When Hill Country Film Festival director Amy Miskovsky and her brother, writer-director Chad Matthews, decided to start a film festival in 2010, they felt that their home base of Austin already had enough cinema events. Moreover, says Miskovsky, “We felt that independent film went hand in hand with the independent spirit of a small town.” The pair decided that Fredericksburg, 80 miles west, best embodied the festival’s motto, “Reel Indie, Real Texas.”

“We’re a destination festival and a boutique festival,” Miskovsky explains. “People network here and make connections. The audience has access to the filmmakers through Q&A sessions. A mom and her son volunteered one year, and then, when he was a high school senior, he had the opportunity to go to New York and intern with a filmmaker he met here.” A summer film camp run by the fest offers hands-on opportunities for Fredericksburg students.

When HCFF showed the 2016 documentary Tower, about the 1966 shootings at the University of Texas, locals were especially moved to have in attendance in-laws and friends of Ramiro Martinez, one of the officers who stopped the shooter.
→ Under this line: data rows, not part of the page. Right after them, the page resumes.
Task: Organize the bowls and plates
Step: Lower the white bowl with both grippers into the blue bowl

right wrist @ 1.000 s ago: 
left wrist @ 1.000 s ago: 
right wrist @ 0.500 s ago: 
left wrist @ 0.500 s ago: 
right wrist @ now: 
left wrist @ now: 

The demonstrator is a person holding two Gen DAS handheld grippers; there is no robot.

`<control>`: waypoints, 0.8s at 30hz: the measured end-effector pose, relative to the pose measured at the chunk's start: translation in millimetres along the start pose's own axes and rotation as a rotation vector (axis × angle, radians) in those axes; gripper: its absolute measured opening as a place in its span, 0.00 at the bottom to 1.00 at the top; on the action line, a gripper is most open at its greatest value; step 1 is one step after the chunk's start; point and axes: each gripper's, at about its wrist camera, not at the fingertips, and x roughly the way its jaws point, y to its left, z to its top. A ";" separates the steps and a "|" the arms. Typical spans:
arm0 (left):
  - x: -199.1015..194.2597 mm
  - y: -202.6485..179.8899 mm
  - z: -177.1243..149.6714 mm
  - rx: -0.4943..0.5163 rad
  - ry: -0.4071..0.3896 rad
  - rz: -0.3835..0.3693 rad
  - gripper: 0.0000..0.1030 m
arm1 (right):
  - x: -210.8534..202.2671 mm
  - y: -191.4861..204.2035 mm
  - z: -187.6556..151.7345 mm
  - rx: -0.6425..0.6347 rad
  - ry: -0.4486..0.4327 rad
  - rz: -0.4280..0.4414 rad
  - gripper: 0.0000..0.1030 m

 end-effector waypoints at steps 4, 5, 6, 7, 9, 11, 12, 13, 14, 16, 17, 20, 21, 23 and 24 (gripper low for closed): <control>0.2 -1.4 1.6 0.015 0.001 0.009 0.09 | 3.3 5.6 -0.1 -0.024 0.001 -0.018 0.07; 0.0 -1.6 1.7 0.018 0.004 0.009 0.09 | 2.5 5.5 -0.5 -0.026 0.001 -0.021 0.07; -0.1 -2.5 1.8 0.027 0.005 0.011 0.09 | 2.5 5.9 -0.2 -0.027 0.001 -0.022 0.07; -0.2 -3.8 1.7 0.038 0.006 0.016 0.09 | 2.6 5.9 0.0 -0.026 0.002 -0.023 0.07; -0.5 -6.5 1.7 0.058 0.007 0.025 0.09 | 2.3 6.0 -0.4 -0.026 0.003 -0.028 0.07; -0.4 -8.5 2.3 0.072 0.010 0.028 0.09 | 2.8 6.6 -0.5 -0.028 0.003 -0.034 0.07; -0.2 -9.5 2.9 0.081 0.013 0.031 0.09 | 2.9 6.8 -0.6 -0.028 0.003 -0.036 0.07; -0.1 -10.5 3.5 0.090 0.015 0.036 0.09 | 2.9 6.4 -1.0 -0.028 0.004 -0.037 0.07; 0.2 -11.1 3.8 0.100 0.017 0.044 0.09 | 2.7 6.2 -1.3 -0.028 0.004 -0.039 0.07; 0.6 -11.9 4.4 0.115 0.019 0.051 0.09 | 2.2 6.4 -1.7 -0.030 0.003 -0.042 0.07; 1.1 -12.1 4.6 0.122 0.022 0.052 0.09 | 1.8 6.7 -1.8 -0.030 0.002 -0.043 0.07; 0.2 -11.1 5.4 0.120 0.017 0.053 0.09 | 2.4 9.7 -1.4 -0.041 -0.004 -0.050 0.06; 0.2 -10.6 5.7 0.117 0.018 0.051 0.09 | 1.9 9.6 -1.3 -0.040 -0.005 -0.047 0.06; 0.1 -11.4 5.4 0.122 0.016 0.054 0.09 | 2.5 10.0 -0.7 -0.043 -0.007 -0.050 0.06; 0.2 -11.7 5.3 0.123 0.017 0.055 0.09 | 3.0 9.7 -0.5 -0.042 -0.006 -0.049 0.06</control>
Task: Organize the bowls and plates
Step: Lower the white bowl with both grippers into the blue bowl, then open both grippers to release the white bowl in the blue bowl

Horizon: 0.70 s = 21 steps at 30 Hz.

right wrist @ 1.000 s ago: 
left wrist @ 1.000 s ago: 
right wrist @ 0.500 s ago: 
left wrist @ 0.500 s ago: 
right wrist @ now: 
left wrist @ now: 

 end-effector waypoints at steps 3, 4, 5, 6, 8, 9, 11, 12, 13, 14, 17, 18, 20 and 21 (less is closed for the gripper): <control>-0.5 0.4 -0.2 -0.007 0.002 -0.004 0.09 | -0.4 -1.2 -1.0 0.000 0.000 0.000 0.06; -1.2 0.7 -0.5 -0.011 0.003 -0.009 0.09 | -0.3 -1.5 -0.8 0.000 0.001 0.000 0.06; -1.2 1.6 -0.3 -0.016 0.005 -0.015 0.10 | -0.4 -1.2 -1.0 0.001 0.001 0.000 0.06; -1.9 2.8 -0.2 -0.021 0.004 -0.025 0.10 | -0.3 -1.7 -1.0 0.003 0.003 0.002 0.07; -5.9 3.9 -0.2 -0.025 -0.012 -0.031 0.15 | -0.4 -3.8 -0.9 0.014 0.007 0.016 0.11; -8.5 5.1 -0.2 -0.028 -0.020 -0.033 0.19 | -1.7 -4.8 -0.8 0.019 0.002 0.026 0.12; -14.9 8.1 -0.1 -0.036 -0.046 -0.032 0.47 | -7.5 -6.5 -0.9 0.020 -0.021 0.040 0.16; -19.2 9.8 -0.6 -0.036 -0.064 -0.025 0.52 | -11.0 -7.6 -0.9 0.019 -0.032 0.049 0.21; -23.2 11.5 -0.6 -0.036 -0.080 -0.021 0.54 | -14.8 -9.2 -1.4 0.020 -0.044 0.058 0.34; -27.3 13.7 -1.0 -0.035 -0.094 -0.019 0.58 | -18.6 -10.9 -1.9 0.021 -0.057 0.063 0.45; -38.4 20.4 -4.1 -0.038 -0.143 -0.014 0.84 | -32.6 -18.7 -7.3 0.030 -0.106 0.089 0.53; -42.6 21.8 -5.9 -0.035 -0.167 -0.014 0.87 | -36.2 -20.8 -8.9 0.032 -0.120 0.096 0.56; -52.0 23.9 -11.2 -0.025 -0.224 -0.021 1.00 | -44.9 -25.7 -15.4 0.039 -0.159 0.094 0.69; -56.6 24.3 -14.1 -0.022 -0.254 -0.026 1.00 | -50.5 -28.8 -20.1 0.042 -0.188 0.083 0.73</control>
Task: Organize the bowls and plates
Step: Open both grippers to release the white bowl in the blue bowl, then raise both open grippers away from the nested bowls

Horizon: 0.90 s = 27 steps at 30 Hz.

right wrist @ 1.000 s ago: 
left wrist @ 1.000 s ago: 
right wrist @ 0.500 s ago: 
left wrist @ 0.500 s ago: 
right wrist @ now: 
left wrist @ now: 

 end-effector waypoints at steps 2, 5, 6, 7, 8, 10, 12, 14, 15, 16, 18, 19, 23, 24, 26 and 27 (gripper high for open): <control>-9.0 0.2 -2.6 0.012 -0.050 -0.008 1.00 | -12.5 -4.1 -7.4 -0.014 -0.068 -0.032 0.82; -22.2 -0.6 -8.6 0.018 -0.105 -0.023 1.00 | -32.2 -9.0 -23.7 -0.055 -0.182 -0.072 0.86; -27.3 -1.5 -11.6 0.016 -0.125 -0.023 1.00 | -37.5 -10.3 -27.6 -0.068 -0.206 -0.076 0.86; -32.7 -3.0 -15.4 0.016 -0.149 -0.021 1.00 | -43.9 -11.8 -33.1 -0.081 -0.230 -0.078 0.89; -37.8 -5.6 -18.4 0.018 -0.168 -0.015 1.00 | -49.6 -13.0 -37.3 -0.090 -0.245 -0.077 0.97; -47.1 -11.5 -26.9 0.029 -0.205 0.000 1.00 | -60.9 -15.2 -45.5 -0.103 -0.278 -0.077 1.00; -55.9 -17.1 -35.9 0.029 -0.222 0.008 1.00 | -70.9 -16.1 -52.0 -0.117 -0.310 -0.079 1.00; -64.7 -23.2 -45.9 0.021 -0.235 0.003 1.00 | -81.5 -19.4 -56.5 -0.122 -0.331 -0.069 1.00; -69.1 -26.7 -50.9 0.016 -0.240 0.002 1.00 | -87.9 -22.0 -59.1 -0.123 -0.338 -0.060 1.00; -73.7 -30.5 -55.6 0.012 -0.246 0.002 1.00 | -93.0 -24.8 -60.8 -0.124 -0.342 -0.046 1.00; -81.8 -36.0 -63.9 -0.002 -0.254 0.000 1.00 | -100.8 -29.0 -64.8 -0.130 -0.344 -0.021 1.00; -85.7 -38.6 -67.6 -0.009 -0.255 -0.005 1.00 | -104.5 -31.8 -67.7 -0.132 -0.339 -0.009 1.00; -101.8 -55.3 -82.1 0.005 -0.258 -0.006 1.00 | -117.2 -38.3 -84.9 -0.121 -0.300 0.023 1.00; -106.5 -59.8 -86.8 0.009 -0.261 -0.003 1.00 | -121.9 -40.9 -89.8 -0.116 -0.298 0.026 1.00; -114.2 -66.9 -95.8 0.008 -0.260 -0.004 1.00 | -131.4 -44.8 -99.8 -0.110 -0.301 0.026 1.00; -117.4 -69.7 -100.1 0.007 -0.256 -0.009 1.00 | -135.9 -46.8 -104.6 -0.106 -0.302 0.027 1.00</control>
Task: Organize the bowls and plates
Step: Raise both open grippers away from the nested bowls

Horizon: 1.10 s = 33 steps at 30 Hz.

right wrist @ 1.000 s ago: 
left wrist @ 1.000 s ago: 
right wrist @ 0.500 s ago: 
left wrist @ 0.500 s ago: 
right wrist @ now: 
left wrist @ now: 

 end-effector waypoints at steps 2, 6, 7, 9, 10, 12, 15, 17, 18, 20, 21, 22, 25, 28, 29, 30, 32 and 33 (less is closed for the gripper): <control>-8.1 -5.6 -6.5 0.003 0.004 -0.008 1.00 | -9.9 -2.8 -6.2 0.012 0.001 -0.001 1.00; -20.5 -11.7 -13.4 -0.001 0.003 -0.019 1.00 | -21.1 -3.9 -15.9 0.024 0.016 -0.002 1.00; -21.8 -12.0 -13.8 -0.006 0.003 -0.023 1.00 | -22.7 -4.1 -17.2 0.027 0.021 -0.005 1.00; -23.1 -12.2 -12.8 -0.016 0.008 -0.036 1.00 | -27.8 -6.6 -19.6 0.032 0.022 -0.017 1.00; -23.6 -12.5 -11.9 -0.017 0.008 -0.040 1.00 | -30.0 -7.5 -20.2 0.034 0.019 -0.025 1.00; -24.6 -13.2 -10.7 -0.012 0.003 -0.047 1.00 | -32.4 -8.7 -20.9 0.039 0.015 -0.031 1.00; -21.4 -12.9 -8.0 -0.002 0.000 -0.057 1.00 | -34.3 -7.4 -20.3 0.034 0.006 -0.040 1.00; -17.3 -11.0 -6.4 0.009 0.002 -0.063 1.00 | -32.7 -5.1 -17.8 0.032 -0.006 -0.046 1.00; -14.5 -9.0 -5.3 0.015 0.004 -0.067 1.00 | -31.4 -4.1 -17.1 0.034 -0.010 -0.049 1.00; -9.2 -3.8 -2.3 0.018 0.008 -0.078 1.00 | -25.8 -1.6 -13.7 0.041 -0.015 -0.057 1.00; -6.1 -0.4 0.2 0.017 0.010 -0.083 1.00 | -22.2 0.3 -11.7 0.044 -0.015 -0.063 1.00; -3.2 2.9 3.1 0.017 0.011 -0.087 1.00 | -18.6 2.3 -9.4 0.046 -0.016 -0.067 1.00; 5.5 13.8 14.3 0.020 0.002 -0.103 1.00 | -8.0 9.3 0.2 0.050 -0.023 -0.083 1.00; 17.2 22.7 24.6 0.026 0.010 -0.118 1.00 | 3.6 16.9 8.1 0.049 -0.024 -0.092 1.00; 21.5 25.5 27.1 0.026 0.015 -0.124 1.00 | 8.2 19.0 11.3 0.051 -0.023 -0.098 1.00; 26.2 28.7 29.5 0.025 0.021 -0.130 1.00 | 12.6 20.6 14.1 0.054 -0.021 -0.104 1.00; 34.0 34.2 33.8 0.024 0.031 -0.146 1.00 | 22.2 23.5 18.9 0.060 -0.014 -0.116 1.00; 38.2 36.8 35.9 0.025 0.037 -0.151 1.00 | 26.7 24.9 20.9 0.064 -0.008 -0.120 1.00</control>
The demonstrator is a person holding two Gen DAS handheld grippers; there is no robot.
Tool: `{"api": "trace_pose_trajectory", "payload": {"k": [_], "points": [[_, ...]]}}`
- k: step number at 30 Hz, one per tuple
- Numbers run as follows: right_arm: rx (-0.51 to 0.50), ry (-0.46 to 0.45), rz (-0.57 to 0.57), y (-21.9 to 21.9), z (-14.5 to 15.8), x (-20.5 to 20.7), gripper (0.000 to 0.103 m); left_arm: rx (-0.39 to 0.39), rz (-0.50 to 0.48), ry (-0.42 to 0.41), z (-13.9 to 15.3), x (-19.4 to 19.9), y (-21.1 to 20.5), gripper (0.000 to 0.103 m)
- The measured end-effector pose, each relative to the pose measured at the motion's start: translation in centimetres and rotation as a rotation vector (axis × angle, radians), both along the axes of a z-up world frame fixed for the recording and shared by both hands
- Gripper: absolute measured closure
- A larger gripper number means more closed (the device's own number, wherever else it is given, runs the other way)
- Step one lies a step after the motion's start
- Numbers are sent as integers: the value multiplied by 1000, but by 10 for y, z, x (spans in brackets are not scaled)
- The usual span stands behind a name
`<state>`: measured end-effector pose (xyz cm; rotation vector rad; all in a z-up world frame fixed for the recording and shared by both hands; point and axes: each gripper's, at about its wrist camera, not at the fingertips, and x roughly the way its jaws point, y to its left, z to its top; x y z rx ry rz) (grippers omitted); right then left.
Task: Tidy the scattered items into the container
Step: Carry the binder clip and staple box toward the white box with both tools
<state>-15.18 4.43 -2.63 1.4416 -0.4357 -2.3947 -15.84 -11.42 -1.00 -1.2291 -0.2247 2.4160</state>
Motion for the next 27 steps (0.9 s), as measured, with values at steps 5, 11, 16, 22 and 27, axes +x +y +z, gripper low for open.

The 85 films shown at the 2016 fest also included A Song for You: The Austin City Limits Story and the border patrol thriller Transpecos.

One of the newest festivals, the South Texas International Film Festival, founded in 2015, unfolds each September in Edinburg. “The Mexican Consulate here wanted us to show some films by Mexican filmmakers,” says festival director Magdiel Alfonso, “and the idea just grew into a festival. The first year, we received 85 entries and showed six shorts and four features. We’ve gotten submissions from Mexico, India, Pakistan, Russia, Europe, Canada—people submit them through the platforms FilmFreeway and Withoutabox. We’re working to have our festival films be eligible for Oscar consideration.”

Festival organizers also hope to establish a filmmaking presence in the Rio Grande Valley and create economic resources for actors, costume designers, cinematographers and other film professionals. This year’s festival is September 7–9.

Movie-loving Valley folks surely will charm the film world with Texas hospitality, as did the late L.T. Felty of Waxahachie. Back in the ’80s, when the town was becoming a Hollywood outpost in Texas, former high school coach Felty was the man to see if a film production needed a certain location or, say, 800 square dancers on one day’s notice. Felty also found himself on the silver screen, appearing in Foote’s film 1918, and playing a duck hunter in David Byrne’s True Stories.

Most of all, Felty mesmerized the occasionally cutthroat world of Tinseltown with his small-town values. “If you don’t lie to them, they’ll believe in you as long as you live,” he told The New York Times in 1985. “Your handshake is your word.”

Gene Fowler is an Austin writer who specializes in history.

Correction: September 26, 2017
This story misstated the surname of the director of the Hill Country Film Festival. Her name is Amy Miskovsky, not Moskovitz.